Another NZ icon, Buzzy Bee, is owned by Lion Rock and has its share of licensing agreements in place. It’s been around a long time and has been carefully developed from its original incarnation, something Penguin Books’ Susan Bolsover spoke about during ALC. In its animated TV form, Buzzy Bee is one of the NZ shows that looks overseas for production.
After receiving NZ On Air support for the first (14 x 6′) series of Buzzy Bee and Friends, Lion Rock looked overseas to support a second season. In 2011 the Malaysian government was offering much better levels of support for animation production than were available here, so series 2 (52 x 7′) was made in Malaysia by Lemon Sky Animation. Australia-based Beyond took on the distribution.
The agreements were successful for Lion Rock, albeit it on a modest scale compared with other children’s entertainment brands being built around the region.
Across the ditch The Wiggles, Hi 5 and Bananas in Pyjamas have all built sizeable international licensing empires. Hi 5 shifted its production to Malaysia after Singapore-based Asiasons bought the brand from the Nine Network and Southern Star Entertainment. A Latin American version of the show was announced late last year.
A number of NZ-made (if not NZ-owned) screen titles have done considerable licensing business, most obviously but not only the two Tolkien trilogies by Peter Jackson.
Although much of the licensing activity is very retail-focused, Warner Bros. Consumer Products Bianca Lee noted that some of the more exciting licensed activities around The Hobbit trilogy had been by Air New Zealand, from its Unexpected Briefing safety video accompnaying the release of the first film through to The Most Epic Safety Video Ever Made, which released ahead of the final film.

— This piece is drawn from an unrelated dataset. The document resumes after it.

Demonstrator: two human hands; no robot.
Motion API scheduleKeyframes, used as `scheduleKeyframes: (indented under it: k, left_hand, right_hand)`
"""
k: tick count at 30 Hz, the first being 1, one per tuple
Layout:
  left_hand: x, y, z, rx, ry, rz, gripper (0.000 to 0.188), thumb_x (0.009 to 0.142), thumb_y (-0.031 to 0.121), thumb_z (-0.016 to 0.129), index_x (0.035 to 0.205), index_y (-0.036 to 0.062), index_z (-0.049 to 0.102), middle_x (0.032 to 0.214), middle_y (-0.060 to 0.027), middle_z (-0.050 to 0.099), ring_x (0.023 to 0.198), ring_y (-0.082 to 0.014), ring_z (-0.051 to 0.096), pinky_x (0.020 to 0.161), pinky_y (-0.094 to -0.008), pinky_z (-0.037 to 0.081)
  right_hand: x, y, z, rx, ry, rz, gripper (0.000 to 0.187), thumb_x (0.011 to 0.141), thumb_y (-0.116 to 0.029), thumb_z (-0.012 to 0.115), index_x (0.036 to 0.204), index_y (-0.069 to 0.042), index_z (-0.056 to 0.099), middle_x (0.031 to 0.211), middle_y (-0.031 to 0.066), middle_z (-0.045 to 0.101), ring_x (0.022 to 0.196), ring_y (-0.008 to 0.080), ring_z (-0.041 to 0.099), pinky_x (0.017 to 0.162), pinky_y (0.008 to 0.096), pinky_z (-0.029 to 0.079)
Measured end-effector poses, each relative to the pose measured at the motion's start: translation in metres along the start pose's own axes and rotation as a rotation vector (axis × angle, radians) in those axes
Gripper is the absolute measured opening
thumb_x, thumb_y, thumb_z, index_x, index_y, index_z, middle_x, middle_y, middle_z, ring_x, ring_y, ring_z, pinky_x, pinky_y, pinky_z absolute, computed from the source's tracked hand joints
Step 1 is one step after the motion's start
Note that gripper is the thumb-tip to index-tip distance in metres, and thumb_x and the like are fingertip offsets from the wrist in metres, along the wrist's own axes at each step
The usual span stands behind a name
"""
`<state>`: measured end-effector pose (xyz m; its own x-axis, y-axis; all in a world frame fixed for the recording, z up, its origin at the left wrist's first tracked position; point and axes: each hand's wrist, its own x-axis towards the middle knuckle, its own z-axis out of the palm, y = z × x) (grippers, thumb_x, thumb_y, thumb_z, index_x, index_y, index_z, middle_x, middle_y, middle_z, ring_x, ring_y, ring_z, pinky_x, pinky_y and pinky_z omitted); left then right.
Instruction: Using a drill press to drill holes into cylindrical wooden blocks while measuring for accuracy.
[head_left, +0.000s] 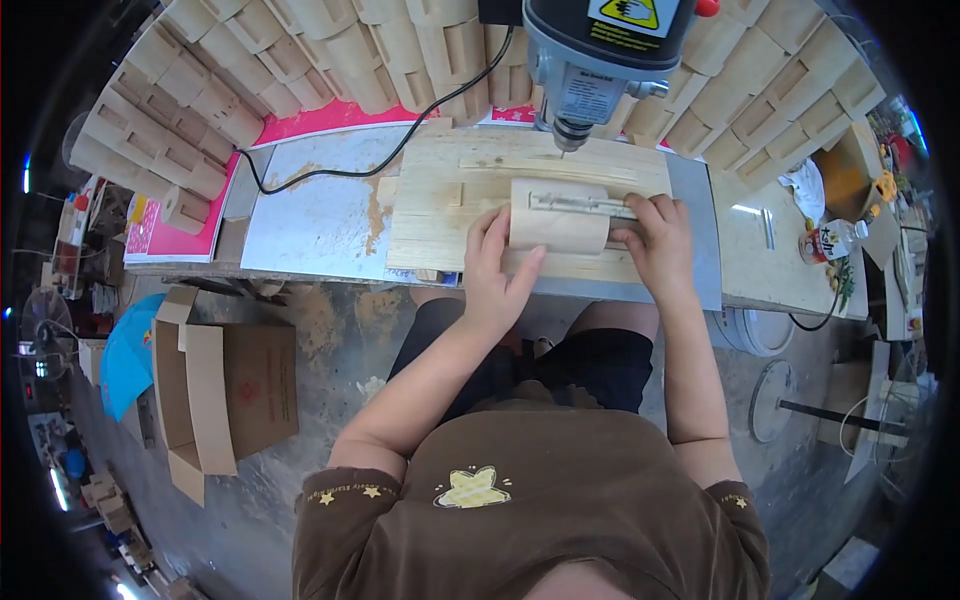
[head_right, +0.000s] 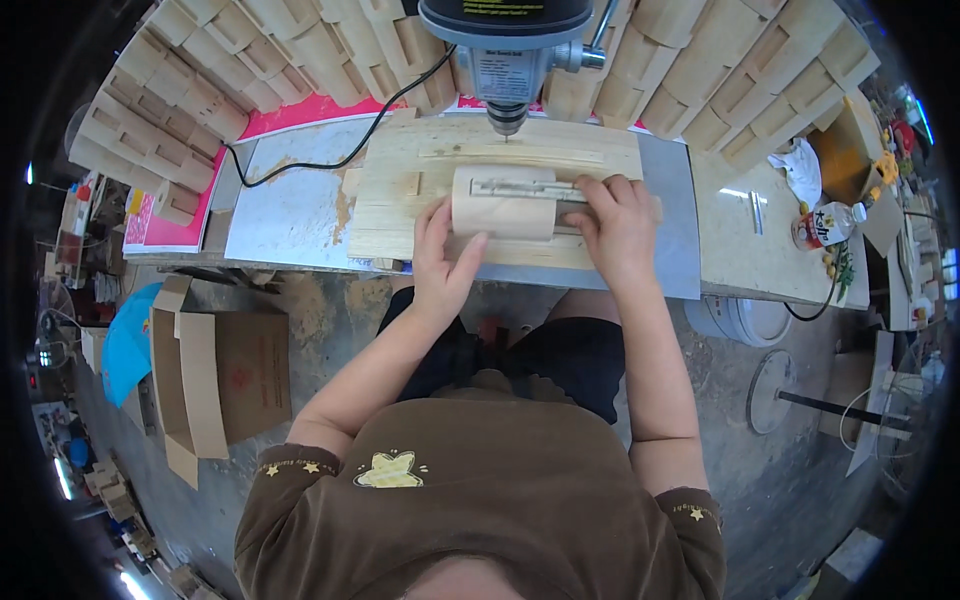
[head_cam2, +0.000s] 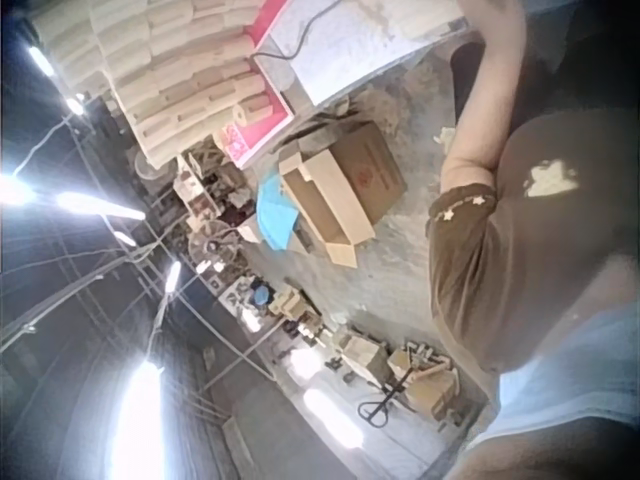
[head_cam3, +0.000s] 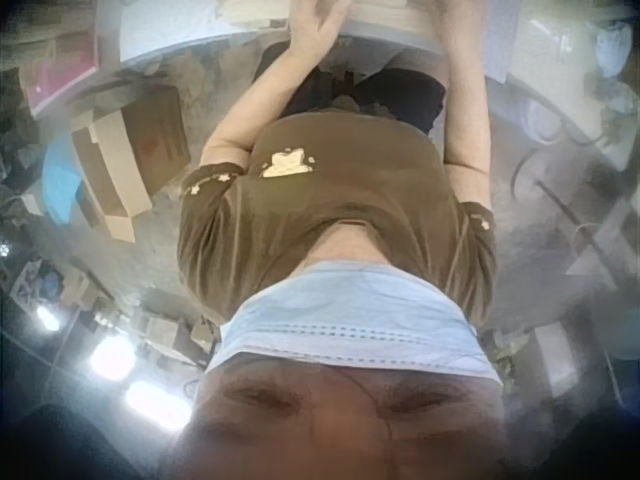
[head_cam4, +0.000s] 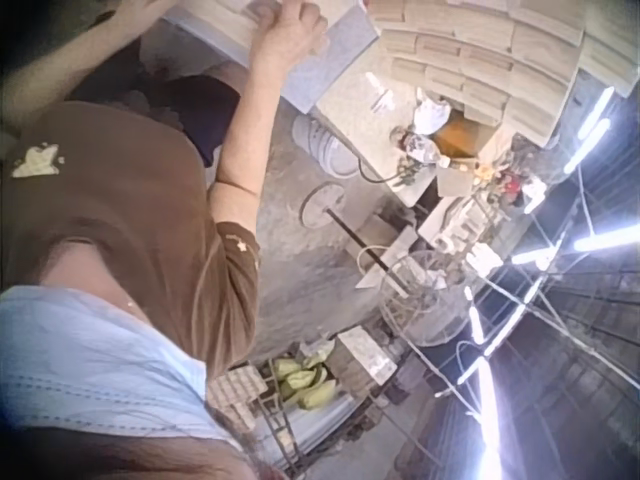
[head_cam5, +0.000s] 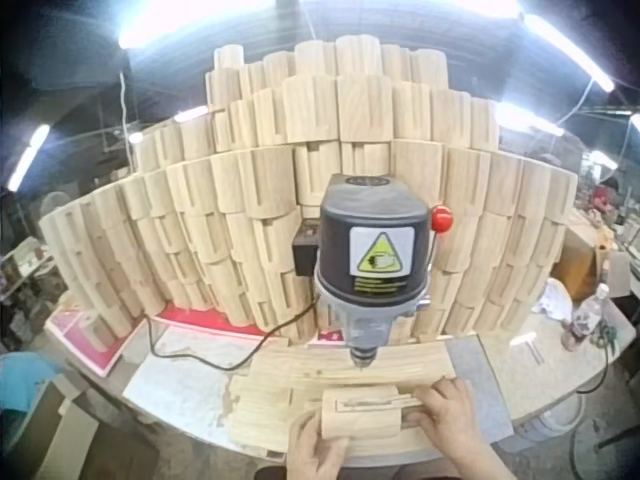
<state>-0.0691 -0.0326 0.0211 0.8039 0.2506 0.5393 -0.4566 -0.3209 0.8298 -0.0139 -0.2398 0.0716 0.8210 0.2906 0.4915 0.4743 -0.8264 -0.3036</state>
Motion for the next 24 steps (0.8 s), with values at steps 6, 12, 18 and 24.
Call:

The video became the sixth most-viewed YouTube video in Australia last year.
Much of Pukeko Pictures’ product is licensed, being developed from children’s author Martin Baynton’s work. The WotWots is the most successful of those ventures in Asia, having done deals for broadcast into China which include China-specific episodes. Pukeko is also involved in the soon-coming reimagining of Thunderbirds, one of the first British TV shows to exploit merchandising as part of its business model back in the 1960s.

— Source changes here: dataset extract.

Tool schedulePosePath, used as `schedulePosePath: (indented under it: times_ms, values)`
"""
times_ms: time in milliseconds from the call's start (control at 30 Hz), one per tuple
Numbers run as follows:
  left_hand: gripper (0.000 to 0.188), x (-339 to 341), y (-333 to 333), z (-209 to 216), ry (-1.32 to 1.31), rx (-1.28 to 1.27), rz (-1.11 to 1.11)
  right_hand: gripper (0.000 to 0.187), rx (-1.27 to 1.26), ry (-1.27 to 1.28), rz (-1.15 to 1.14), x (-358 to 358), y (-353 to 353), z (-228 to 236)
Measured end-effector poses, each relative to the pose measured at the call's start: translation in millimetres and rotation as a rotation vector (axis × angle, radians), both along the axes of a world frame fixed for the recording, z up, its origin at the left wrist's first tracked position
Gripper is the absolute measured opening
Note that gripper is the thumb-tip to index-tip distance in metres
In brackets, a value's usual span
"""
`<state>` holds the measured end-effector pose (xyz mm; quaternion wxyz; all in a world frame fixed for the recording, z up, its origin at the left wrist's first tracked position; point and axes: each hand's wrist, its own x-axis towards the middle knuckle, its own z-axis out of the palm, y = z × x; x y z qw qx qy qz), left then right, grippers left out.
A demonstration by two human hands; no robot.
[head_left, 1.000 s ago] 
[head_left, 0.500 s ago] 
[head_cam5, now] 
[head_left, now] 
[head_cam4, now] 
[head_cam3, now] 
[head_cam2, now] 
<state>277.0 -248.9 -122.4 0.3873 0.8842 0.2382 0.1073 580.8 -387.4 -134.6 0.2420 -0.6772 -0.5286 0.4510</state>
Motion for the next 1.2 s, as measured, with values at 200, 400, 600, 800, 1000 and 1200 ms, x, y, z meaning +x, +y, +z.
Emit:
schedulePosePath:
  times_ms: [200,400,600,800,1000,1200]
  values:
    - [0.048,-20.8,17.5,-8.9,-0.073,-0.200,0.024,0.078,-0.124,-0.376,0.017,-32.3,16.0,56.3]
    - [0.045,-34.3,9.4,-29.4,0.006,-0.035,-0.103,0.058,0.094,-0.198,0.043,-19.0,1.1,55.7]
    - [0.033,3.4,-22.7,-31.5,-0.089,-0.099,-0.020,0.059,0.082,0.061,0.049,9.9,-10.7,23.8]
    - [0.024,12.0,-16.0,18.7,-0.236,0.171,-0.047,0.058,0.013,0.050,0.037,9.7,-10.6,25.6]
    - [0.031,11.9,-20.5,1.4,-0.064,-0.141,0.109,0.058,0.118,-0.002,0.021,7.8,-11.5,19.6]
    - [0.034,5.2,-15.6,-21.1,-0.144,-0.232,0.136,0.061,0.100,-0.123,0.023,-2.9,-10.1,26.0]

Late last year Thunderbirds Are Go! was confirmed for a second series, offering greater comfort for those entering into licensing deals for the property.
Other NZ-developed properties have shown potential but, for various reasons, not yet fulfilled it. A number of TV series have sold into larger markets overseas as format rights, offering the potential for related licensing agreements. None have really survived long enough in the new markets to exploit that potential.
In 2011 Michael Bennett and Maile Daugherty entered into a MOU with Beijing-based Xing Xing Digital to develop Downside Story, a 3D animated family action adventure feature film set in Shanghai, which had clear potential for related merchandising. Eventually the project didn’t go ahead, although others will.
At a state level, the increase in incentive rates, expansion of the NZ-China co-production agreement to cover TV as well as film, and recent NZFC-led mission to China all help create opportunities for doing more business.
For those interested in creating children’s/family entertainment properties, the Chinese market is an appealing if competitive one to associate with.